Stocks rose for the fourth straight session Monday as a sharp drop in crude oil prices eased investors' worries about inflation and pressure on corporate profits.

But whether oil gives another boost to stocks Tuesday remains to be seen.

Crude oil for December delivery fell 12 cents to $59.35 a barrel in early electronic trading, while the December contract for Brent crude fell 37 cents to $57.68.

The dollar jumped to a two-year high against the euro, which got hurt as investors eyed another day of rioting outside Paris, and rose against the yen.

Treasury prices rose, cutting the yield on the 10-year note to 4.59 percent from 4.62 percent late Monday. Bond prices and yields move in opposite directions.

The are no major economic reports due.

Overseas, major markets in Asia closed mixed after the United States and China announced a deal to limit Chinese textile exports to the U.S.

European markets rose in morning trading despite concerns about continued violence in immigrant communities outside of Paris.

Media stocks could get a lift Tuesday after General Electric's (Research) NBC unit and Viacom's (Research) CBS unveiled separate plans late Monday to sell some of their prime-time shows to viewers to watch at their leisure, without commercials, for 99 cents an episode, a move that could change the economics of the television business.

And Grokster announced it had essentially shut down its service that helped users get free movie and music downloads, and said in a notice on the site that it planned to have a legal, free service soon. It also reportedly agreed to pay $50 million to the record label's trade group. The service lost a Supreme Court case in June.

In other corporate news, financier Carl Icahn has bought a 9.3 percent stake in Fairmont Hotels & Resorts (Research), according to a filing with the Securities and Exchange Commission in which he said he may push management to sell the company or many of its assets to raise share price.

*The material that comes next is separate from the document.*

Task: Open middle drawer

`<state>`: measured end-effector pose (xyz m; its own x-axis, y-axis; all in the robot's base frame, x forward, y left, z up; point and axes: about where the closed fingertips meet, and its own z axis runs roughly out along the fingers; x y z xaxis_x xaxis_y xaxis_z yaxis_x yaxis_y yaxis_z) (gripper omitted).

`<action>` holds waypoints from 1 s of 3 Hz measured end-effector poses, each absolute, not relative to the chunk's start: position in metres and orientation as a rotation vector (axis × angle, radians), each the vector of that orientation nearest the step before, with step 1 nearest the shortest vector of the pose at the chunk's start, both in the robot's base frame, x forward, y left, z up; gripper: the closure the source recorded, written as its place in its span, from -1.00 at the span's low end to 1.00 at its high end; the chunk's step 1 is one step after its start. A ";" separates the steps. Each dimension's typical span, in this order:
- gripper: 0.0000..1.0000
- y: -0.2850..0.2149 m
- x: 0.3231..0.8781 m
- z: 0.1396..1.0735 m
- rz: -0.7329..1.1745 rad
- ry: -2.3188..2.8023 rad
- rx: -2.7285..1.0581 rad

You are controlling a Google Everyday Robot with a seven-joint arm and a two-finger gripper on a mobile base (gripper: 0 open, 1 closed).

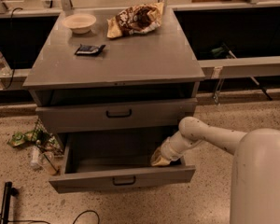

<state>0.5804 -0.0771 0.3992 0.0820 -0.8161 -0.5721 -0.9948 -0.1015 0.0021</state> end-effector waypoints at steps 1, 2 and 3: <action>1.00 -0.076 0.569 0.384 0.660 1.806 -1.983; 1.00 -0.080 0.536 0.377 0.740 1.843 -2.007; 1.00 -0.087 0.503 0.375 0.805 1.905 -1.989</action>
Offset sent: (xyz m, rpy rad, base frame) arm -0.0921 -0.0146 -0.0290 -0.0352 0.2182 0.0359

And the Wall Street Journal reported that for the first time Advance Micro Devices (Research) had passed Intel (Research) in supplying chips for personal computers sold in U.S. stores in October, although Intel still has a lead overall due to sales directly to consumers, by companies such as No. 1 PC maker Dell.

Still, the win by AMD closes a greater than 60 percentage-point market share gap as recently as June, the report said.